** Provided material follows **

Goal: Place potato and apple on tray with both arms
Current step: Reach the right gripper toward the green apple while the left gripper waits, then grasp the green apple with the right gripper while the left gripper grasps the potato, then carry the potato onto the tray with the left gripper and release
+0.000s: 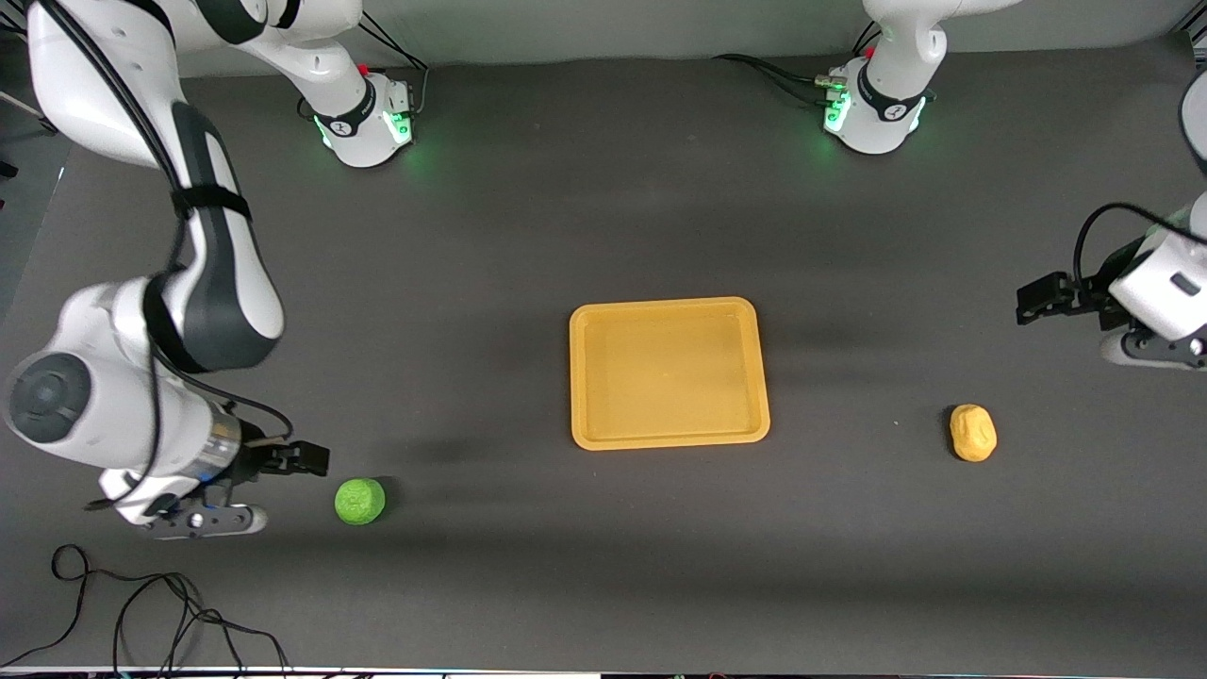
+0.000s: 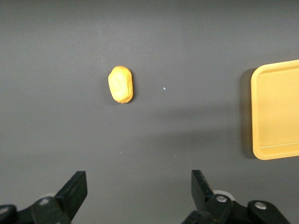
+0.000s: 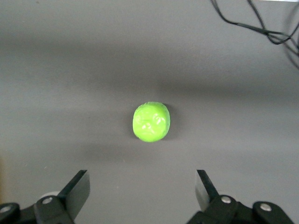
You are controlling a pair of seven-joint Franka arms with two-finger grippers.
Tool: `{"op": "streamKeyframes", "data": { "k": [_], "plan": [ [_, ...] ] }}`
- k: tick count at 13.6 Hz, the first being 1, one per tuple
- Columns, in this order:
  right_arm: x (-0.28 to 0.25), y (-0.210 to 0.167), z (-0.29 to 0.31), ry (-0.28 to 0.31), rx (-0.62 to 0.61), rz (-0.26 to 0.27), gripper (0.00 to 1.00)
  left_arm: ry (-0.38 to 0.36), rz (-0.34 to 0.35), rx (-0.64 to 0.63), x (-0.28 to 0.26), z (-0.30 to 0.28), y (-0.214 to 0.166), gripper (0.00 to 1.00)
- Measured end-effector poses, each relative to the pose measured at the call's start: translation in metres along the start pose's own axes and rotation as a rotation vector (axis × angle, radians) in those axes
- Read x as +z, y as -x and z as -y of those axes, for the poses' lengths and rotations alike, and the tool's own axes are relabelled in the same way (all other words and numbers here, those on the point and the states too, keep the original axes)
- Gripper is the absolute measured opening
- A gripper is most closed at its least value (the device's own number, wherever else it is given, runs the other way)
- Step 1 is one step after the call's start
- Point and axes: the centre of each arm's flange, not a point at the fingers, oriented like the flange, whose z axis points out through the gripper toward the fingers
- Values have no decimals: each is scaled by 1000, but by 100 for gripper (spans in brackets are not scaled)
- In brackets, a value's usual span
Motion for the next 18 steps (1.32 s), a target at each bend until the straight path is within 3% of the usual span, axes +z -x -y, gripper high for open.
{"op": "streamKeyframes", "data": {
  "k": [3,8,12,13,16,18],
  "plan": [
    [42,-6,1,-2,0,-19,100,20,26,15,77,36,-32,100],
    [123,-12,2,-10,-1,-103,100,66,114,16,237,56,-68,96],
    [158,-6,2,-14,-2,-141,100,51,51,35,312,70,-84,97],
    [161,-4,2,-14,-2,-135,100,47,49,50,321,71,-85,93],
    [174,0,0,-12,0,-115,100,49,43,55,312,69,-92,56],
    [179,1,-1,-10,1,-107,95,58,62,27,291,58,-95,56]
  ]
}}
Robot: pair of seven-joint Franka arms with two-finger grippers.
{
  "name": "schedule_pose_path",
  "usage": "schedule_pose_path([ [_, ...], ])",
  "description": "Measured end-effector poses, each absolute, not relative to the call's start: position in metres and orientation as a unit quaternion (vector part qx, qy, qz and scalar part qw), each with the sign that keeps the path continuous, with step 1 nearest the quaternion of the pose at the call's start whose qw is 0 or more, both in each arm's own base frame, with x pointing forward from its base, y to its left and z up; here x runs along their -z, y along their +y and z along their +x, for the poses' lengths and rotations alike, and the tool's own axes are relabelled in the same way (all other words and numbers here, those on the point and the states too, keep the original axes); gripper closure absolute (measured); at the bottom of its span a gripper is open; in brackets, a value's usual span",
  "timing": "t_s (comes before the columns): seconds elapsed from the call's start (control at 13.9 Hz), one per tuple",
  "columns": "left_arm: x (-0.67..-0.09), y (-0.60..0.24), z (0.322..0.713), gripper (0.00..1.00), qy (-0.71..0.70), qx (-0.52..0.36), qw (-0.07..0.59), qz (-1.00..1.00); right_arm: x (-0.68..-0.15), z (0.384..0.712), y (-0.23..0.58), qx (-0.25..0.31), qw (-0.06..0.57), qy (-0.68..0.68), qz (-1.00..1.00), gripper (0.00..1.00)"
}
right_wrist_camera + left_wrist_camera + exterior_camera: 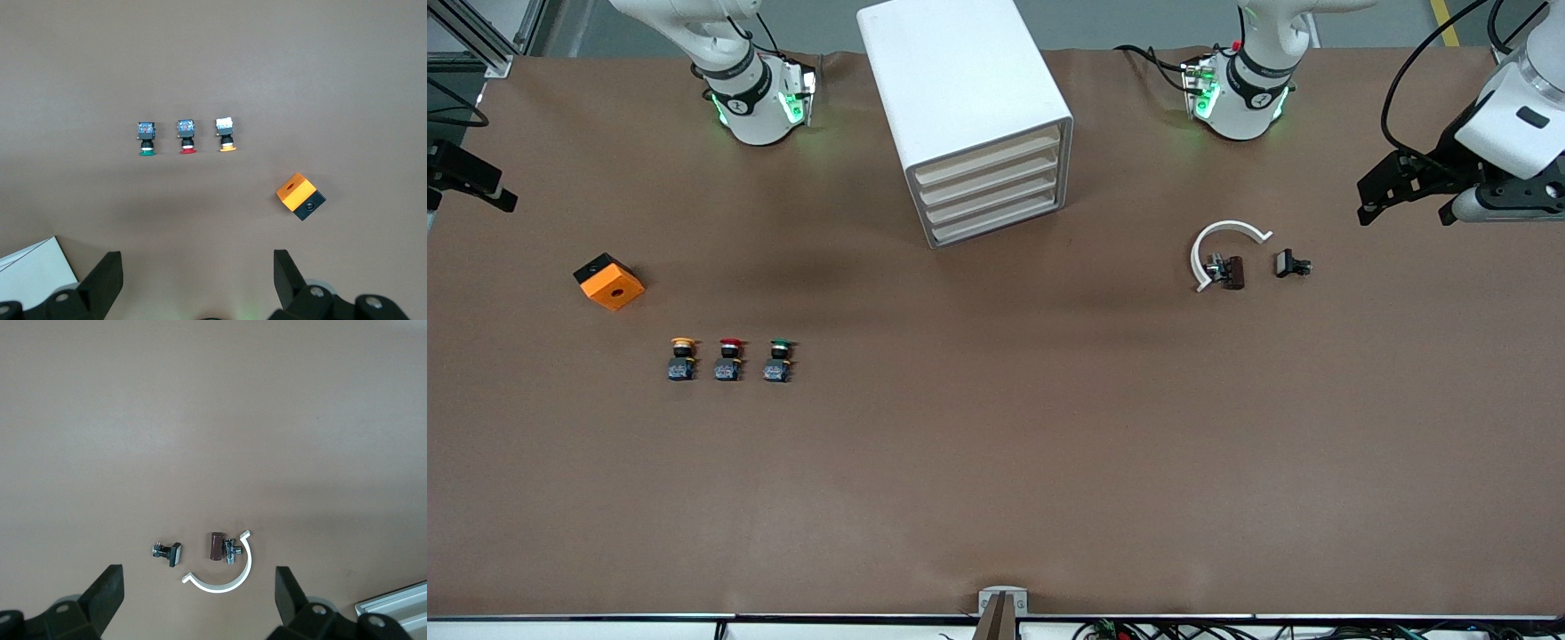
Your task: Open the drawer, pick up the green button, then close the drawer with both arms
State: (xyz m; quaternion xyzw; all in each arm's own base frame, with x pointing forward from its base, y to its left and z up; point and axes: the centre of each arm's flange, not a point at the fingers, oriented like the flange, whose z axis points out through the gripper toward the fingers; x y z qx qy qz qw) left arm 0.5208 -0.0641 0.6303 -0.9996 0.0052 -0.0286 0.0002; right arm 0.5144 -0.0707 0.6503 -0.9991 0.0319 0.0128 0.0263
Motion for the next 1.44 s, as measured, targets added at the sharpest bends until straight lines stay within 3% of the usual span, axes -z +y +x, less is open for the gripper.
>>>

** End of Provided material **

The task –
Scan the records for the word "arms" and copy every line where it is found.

Result of this exercise –
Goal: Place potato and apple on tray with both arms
You are controlling a pair of seven-joint Franka arms with two-finger grippers.
Robot: pair of seven-joint Franka arms with two-finger grippers.
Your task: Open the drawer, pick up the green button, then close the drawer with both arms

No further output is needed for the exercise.